> Information provided
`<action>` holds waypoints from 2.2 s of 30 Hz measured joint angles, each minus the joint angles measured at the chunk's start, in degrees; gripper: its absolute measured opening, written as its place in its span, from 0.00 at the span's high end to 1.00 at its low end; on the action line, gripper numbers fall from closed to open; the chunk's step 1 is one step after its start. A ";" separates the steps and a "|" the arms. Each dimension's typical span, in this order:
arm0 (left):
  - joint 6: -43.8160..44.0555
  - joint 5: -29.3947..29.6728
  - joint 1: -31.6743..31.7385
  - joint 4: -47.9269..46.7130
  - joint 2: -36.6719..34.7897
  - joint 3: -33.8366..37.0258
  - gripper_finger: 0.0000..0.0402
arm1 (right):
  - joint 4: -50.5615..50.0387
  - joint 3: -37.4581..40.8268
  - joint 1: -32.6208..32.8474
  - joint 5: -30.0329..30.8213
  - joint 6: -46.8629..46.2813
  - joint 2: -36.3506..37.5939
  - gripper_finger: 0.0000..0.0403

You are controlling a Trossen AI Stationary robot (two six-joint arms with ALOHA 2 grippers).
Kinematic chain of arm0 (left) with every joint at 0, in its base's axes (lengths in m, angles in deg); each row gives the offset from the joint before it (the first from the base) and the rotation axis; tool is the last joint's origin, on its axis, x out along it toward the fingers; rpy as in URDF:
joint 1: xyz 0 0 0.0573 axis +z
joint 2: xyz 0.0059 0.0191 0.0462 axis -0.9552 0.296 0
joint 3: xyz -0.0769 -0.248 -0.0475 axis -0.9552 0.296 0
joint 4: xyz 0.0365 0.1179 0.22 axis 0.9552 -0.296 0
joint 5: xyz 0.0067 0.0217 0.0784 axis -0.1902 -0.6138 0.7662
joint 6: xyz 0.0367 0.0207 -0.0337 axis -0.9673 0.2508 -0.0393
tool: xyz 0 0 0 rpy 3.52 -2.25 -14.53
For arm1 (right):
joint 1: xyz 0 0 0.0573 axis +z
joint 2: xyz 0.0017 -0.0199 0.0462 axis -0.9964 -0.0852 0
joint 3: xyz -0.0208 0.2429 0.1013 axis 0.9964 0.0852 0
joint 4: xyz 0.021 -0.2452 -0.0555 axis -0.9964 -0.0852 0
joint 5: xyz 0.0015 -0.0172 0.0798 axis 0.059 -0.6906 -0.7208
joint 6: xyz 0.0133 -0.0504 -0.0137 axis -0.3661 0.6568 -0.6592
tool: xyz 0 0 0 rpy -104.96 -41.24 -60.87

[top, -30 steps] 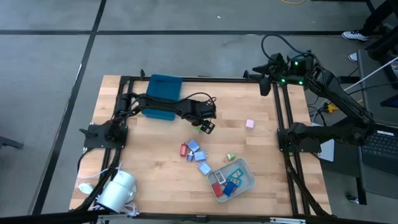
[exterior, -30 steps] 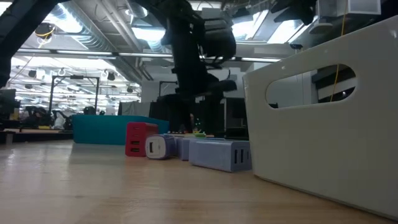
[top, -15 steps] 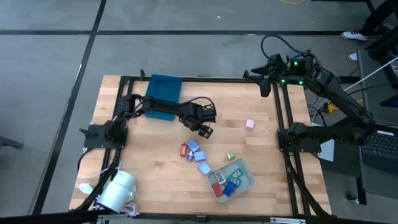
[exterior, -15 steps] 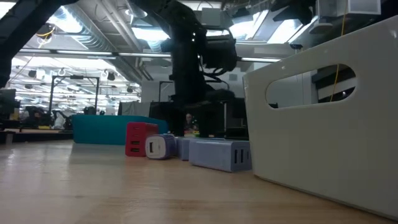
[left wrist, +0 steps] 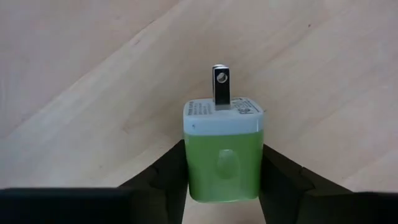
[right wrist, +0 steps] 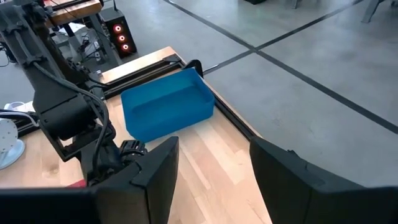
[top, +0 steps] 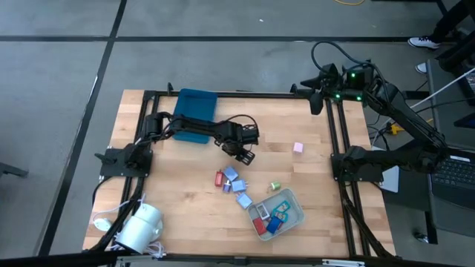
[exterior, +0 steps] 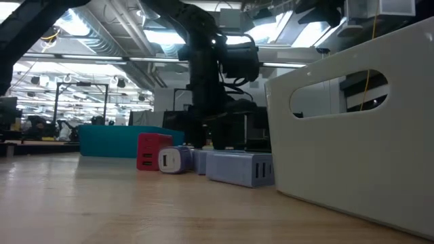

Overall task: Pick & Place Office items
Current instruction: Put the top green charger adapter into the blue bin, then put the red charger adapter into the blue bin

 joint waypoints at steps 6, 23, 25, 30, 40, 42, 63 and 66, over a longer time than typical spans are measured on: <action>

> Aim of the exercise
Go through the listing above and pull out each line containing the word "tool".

> The answer
Kinematic chain of arm0 (left) with every joint at 0, in its base's axes (lengths in m, angles in deg); each row gives the offset from the joint before it (the first from the base) and the rotation axis; tool is the last joint's origin, on its axis, x out along it toward the fingers; rpy as in URDF:
tool: xyz 0 0 0 rpy 3.52 -2.25 -14.53
tool: xyz 0 0 0 rpy -104.96 -41.24 -60.87

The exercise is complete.